*** Opening MATERIAL FOR THIS TASK ***

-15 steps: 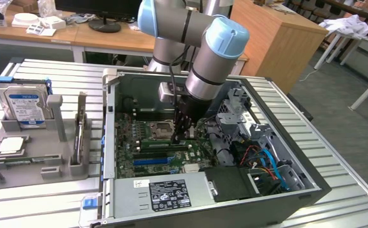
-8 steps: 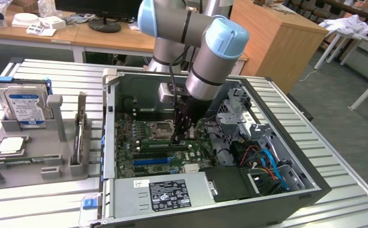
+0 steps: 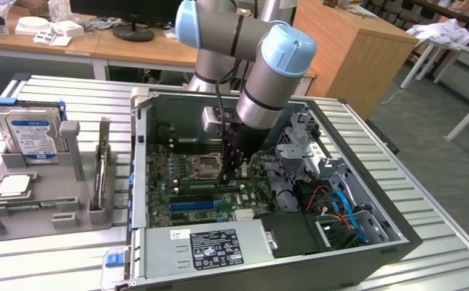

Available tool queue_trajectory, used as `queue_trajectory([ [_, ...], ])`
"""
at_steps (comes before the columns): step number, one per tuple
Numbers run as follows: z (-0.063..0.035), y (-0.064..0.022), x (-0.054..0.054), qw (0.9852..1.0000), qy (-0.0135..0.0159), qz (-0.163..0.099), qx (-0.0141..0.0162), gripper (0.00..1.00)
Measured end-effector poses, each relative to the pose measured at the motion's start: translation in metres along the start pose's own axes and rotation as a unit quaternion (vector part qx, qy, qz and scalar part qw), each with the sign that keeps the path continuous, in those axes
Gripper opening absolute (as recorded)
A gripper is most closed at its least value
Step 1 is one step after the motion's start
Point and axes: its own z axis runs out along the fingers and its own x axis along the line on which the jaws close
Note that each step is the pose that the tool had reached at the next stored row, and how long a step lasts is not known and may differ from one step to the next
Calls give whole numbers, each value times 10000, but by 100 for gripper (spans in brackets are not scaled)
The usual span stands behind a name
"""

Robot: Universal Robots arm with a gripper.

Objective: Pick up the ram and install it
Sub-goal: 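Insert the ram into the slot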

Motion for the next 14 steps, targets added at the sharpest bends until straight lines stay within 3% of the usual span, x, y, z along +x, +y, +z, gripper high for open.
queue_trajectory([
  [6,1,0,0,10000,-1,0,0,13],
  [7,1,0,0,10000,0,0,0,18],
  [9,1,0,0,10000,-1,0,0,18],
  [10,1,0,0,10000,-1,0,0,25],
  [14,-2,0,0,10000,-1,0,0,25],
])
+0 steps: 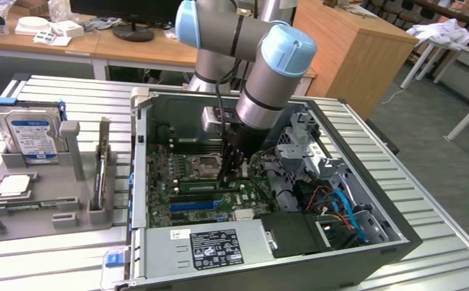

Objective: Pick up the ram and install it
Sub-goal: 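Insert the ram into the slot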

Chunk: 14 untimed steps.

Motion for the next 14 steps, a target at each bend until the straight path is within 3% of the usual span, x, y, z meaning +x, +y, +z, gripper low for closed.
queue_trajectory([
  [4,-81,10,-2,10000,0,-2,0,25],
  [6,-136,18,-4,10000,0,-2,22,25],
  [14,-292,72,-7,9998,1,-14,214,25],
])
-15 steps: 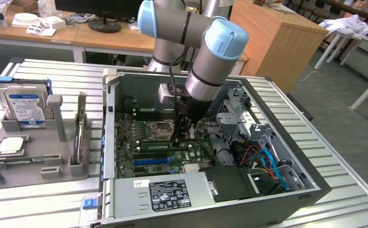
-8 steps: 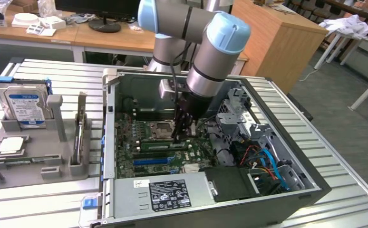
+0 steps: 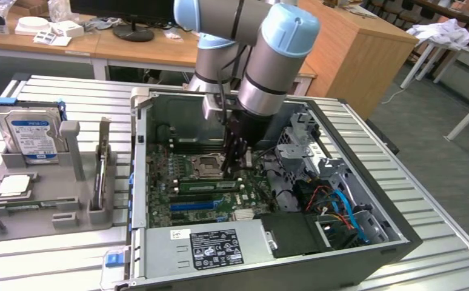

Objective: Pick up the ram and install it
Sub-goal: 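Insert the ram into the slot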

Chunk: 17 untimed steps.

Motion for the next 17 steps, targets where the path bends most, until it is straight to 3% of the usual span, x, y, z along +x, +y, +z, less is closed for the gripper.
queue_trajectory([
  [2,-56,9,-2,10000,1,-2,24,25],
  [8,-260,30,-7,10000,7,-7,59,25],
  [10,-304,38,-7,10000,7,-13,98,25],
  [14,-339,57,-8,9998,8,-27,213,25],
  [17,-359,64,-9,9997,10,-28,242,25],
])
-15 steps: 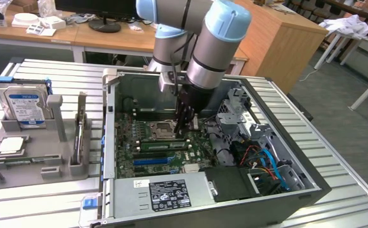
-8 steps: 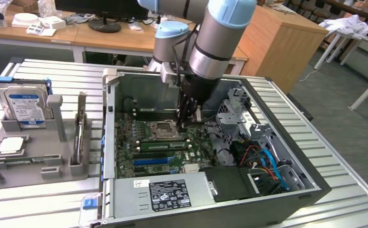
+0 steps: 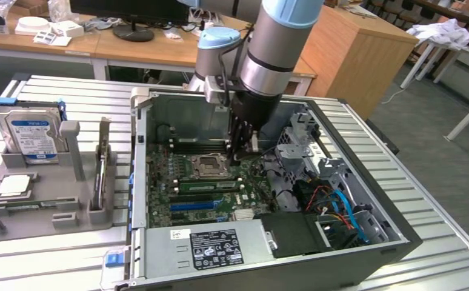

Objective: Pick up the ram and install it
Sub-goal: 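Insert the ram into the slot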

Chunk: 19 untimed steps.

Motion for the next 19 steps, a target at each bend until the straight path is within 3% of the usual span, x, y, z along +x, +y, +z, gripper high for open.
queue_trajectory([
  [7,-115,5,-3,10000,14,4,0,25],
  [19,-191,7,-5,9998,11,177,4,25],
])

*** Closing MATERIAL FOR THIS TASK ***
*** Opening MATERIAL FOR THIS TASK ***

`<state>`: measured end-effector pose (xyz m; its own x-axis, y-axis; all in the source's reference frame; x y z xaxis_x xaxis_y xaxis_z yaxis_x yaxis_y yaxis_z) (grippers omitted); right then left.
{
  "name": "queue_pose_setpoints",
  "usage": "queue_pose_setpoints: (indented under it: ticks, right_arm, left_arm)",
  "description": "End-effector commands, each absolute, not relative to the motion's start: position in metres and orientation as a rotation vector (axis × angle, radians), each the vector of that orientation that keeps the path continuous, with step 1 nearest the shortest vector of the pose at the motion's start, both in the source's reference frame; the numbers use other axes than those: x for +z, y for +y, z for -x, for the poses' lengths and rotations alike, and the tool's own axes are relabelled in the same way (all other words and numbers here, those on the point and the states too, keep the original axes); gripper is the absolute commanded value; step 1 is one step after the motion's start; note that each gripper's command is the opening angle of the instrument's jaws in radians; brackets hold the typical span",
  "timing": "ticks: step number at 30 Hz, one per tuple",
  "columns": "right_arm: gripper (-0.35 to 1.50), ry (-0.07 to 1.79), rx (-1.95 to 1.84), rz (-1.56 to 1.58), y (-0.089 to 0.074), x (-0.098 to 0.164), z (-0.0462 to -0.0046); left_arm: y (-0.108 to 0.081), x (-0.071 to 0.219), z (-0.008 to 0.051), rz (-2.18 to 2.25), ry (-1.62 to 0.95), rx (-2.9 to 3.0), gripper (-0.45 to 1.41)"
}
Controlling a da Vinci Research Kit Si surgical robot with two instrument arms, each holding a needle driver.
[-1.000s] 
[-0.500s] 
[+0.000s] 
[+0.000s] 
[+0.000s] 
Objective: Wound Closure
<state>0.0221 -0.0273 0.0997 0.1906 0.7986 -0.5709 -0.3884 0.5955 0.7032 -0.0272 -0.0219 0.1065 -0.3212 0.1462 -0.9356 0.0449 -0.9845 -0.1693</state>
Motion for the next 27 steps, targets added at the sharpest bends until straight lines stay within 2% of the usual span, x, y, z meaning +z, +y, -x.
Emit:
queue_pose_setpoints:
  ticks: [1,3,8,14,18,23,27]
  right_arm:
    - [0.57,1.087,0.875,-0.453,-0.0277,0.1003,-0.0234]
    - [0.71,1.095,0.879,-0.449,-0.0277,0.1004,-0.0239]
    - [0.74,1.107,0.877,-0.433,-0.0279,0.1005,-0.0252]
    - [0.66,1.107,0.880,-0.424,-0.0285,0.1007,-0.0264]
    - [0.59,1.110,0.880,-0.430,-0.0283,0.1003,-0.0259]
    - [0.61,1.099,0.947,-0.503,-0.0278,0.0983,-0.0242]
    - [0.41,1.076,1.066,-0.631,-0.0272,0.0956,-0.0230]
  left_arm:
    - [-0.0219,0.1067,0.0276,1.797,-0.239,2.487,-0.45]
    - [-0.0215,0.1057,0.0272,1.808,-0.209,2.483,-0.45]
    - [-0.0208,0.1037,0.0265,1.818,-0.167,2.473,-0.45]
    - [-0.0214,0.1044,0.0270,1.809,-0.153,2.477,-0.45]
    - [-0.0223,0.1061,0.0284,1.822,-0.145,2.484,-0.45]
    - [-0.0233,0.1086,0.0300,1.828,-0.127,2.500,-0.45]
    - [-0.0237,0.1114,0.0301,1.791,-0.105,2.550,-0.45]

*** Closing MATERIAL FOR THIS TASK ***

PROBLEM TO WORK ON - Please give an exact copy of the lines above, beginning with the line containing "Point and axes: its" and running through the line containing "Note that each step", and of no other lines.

WRITTEN RESPONSE -
Point and axes: its own z axis runs out along the fingers and its own x axis along the line on which the jaws close
Note that each step is the pose that the tool had reached at the next stored row, and how long a step lasts is not known and may differ from one step to the next

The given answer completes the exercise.